BEGIN
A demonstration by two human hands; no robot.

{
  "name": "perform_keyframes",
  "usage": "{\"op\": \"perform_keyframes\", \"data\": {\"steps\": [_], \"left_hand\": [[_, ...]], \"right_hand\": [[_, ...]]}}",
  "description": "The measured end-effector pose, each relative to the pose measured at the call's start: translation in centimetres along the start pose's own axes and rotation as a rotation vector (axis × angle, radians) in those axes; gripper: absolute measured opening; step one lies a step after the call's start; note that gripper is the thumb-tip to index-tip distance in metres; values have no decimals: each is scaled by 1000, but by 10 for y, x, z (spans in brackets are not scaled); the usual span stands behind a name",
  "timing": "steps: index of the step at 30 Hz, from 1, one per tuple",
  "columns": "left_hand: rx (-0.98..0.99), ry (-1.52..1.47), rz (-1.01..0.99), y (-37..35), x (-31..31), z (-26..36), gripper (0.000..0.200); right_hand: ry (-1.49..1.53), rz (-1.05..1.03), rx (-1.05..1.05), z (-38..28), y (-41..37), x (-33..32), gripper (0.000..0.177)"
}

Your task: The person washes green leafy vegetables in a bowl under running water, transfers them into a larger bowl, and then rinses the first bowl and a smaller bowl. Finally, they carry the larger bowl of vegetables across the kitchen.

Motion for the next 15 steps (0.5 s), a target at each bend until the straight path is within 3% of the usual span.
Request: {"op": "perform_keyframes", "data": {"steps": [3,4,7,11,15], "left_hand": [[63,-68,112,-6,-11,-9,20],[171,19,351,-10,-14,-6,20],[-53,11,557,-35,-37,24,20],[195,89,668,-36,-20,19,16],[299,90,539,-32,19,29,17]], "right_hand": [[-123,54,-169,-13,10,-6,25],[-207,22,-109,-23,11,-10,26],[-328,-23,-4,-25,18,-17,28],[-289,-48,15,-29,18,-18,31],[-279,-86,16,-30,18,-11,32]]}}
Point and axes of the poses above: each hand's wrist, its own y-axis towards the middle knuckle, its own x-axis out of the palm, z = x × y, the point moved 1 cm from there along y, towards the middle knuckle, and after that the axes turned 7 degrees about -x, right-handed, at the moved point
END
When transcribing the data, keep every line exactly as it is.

A demonstration by two human hands; no robot.

{
  "name": "perform_keyframes",
  "usage": "{\"op\": \"perform_keyframes\", \"data\": {\"steps\": [_], \"left_hand\": [[_, ...]], \"right_hand\": [[_, ...]]}}",
  "description": "The measured end-effector pose, each relative to the pose measured at the call's start: translation in centimetres along the start pose's own axes and rotation as a rotation vector (axis × angle, radians) in those axes; gripper: absolute measured opening; step one lies a step after the call's start; note that gripper is the thumb-tip to index-tip distance in metres; values have no decimals: each is scaled by 1000, but by 10 for y, x, z (spans in brackets are not scaled); the usual span stands behind a name",
  "timing": "steps: index of the step at 30 Hz, from 1, one per tuple",
  "columns": "left_hand: rx (-0.98..0.99), ry (-1.52..1.47), rz (-1.01..0.99), y (-37..35), x (-31..31), z (-26..36), gripper (0.000..0.200); right_hand: ry (-1.49..1.53), rz (-1.05..1.03), rx (-1.05..1.05), z (-38..28), y (-41..37), x (-33..32), gripper (0.000..0.177)"
}

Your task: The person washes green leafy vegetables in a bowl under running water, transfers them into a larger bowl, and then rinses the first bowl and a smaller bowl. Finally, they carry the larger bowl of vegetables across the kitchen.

Motion for the next 15 steps (0.5 s), a target at each bend until the straight path is within 3% of the usual span.
Request: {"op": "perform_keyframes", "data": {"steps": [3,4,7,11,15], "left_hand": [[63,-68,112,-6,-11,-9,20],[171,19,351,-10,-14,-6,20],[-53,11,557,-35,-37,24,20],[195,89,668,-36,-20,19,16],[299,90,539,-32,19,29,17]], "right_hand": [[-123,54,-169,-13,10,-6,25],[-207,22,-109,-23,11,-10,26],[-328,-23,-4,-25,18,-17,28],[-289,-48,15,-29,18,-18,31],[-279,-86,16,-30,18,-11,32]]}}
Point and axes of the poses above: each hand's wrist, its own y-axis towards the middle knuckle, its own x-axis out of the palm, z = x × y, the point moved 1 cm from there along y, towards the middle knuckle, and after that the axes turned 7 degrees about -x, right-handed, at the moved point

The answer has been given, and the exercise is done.